Other Notable Events
In Case You Miss It
Yesterday was my birthday, one I share with a U.S. president, several musicians, novelists and other notable historical figures. And one that I might share with you.
Statistically speaking, all you need is a group of 23 people to have a 50% chance that two people have the same birthday. With about 160,000 Cabot Wealth Advisory subscribers, that means that several thousand were probably born yesterday. If so, I wish you a very happy birthday!

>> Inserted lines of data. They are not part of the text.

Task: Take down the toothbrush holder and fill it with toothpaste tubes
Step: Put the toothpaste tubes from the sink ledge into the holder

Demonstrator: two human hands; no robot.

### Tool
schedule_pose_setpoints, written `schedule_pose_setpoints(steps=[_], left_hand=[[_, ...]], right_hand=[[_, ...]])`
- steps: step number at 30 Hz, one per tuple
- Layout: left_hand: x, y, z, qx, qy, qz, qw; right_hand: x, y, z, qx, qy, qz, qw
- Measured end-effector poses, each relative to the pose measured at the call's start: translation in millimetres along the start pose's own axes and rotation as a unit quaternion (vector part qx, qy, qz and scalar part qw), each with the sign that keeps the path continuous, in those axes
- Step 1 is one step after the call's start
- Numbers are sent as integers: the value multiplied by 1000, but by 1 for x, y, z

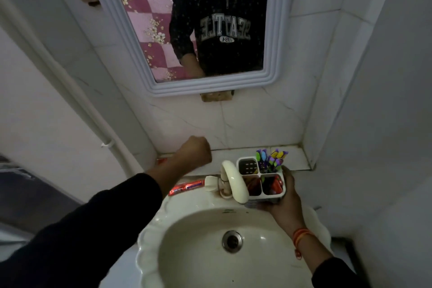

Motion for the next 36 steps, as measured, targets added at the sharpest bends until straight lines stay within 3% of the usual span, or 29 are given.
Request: schedule_pose_setpoints(steps=[2,6,16,25,31,36], left_hand=[[-27,-16,-3,-17,-43,110,993],[-70,-40,1,-10,-127,170,977],[-111,-58,5,55,-58,157,984],[-98,-55,12,67,-9,9,998],[-56,-46,12,43,0,-4,999],[-3,-16,5,-8,25,-86,996]], right_hand=[[1,0,-1,15,0,-24,1000],[4,2,-5,57,9,-65,996],[5,6,-10,56,25,-117,991],[12,-1,-14,77,44,-156,984],[18,0,-14,82,75,-149,983],[21,-3,-13,84,80,-146,982]])
Point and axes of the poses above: each hand's wrist, its own z-axis towards the middle knuckle, its own x-axis out of the back of the hand, y = z × x, the point moved 1 cm from there along z, towards the middle knuckle, and after that the axes turned 5 degrees about z, right-handed, at the moved point
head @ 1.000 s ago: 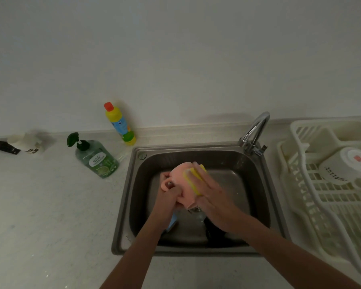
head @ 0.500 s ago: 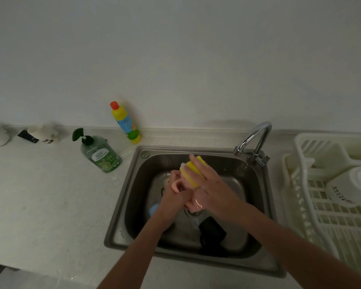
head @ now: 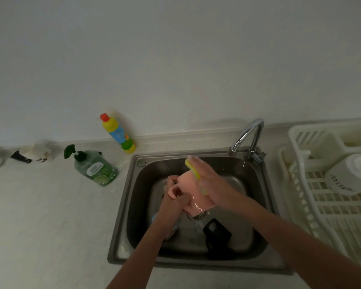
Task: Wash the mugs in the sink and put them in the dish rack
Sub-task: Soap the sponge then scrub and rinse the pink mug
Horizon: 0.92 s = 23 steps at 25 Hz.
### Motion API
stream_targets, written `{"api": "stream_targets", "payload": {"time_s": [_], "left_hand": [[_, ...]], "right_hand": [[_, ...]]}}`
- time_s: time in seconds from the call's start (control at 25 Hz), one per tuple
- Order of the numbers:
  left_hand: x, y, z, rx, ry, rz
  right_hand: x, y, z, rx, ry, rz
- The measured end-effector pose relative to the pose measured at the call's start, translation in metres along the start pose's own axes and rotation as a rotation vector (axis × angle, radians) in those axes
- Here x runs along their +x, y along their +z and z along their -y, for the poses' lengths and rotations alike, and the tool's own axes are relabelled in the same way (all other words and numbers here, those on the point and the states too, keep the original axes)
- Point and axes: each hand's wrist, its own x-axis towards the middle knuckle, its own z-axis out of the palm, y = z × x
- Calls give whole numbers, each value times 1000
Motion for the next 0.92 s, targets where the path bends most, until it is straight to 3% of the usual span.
{"api": "stream_targets", "payload": {"time_s": [0.08,0.2,0.32,0.44,0.64,0.76,0.92], "left_hand": [[6,-6,-4,3,7,43],[19,-17,-12,-68,-35,1],[22,-31,-7,-31,-2,92],[18,-47,-1,30,5,210],[22,-65,3,-139,-96,122],[11,-63,5,-73,-63,220],[9,-63,0,-95,-85,191]], "right_hand": [[0,-10,-4,-83,92,-105],[-24,20,18,-52,249,-89],[-20,44,35,-262,64,-177],[5,32,40,-151,168,-123],[-22,63,41,-148,147,-155],[-10,66,49,-395,-20,-217],[-3,41,33,-464,30,-215]]}}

Today, you'll meet others who share your birthday. If your birthday wasn't yesterday, I hope you'll still enjoy the following wealth advisory and even learn some fun facts to share with your friends and family.

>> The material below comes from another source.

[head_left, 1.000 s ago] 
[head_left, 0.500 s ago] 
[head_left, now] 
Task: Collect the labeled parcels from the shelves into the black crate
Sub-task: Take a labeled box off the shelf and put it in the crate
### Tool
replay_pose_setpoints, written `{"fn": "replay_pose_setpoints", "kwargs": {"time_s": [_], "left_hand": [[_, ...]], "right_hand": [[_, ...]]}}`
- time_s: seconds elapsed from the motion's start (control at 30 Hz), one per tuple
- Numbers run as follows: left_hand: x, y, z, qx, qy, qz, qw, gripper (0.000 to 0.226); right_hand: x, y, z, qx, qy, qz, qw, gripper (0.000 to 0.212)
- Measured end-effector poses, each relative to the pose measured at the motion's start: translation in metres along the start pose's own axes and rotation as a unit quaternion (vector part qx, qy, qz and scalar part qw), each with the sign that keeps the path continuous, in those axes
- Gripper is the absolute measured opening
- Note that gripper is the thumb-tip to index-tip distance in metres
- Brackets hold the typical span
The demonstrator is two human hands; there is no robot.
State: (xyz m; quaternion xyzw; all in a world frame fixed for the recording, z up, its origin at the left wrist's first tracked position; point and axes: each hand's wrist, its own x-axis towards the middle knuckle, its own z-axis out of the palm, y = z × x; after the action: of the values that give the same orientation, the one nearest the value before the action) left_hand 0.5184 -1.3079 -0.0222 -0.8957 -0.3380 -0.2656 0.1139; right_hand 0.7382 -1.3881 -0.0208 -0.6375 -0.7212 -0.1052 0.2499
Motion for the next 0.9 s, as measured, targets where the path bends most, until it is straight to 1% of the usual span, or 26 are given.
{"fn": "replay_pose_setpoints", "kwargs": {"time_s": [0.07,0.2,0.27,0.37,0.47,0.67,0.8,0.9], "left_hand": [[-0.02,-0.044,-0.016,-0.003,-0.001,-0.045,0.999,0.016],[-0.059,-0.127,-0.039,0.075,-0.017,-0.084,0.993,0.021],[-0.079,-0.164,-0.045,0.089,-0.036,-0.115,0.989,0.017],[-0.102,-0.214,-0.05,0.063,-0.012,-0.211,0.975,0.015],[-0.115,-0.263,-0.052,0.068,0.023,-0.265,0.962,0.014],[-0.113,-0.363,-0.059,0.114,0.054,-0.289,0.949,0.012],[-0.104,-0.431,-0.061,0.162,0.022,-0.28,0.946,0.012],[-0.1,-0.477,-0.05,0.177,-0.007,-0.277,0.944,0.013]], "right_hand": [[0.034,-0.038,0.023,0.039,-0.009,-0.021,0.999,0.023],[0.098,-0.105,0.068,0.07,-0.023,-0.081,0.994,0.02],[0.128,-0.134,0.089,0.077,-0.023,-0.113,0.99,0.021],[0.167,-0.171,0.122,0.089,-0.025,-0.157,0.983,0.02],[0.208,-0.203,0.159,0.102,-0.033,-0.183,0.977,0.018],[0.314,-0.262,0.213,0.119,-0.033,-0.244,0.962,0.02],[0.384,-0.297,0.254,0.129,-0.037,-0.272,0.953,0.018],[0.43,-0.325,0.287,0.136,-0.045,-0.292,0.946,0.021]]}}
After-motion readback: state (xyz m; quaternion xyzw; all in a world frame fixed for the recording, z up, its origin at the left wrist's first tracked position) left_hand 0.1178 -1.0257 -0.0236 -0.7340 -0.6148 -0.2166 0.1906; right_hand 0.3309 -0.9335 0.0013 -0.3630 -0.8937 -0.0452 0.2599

It's also the anniversary of Victory in Europe Day, which occurred on May 8, 1945, when the World War II allies formally accepted Nazi Germany's unconditional surrender.
In the U.S. on V-E Day, then-President Harry S Truman (born on May 8, 1884) dedicated the day to the memory of his predecessor, Franklin Delano Roosevelt, who had died on April 12 of that year. Scholars have often placed Truman, the 34th president, on their lists of the greatest U.S. presidents. Truman is credited with popularizing phrases such as "If you can't stand the heat, you better get out of the kitchen" and "The buck stops here," which was featured on a plaque Truman kept on his desk.
Other notable May 8 birthdays:
1911: Robert Johnson, an American blues musician, who is often referred to as the "Grandfather of Rock 'n' Roll." Eric Clapton once called Johnson "the most important blues singer that ever lived." Johnson was credited with having influenced musicians such as Bob Dylan, Jimi Hendrix, Led Zeppelin, Muddy Waters and The Rolling Stones. Johnson is an inductee of the Rock and Roll Hall of Fame and ranked #5 on Rolling Stone magazine's list of 100 Greatest Guitarists of all time.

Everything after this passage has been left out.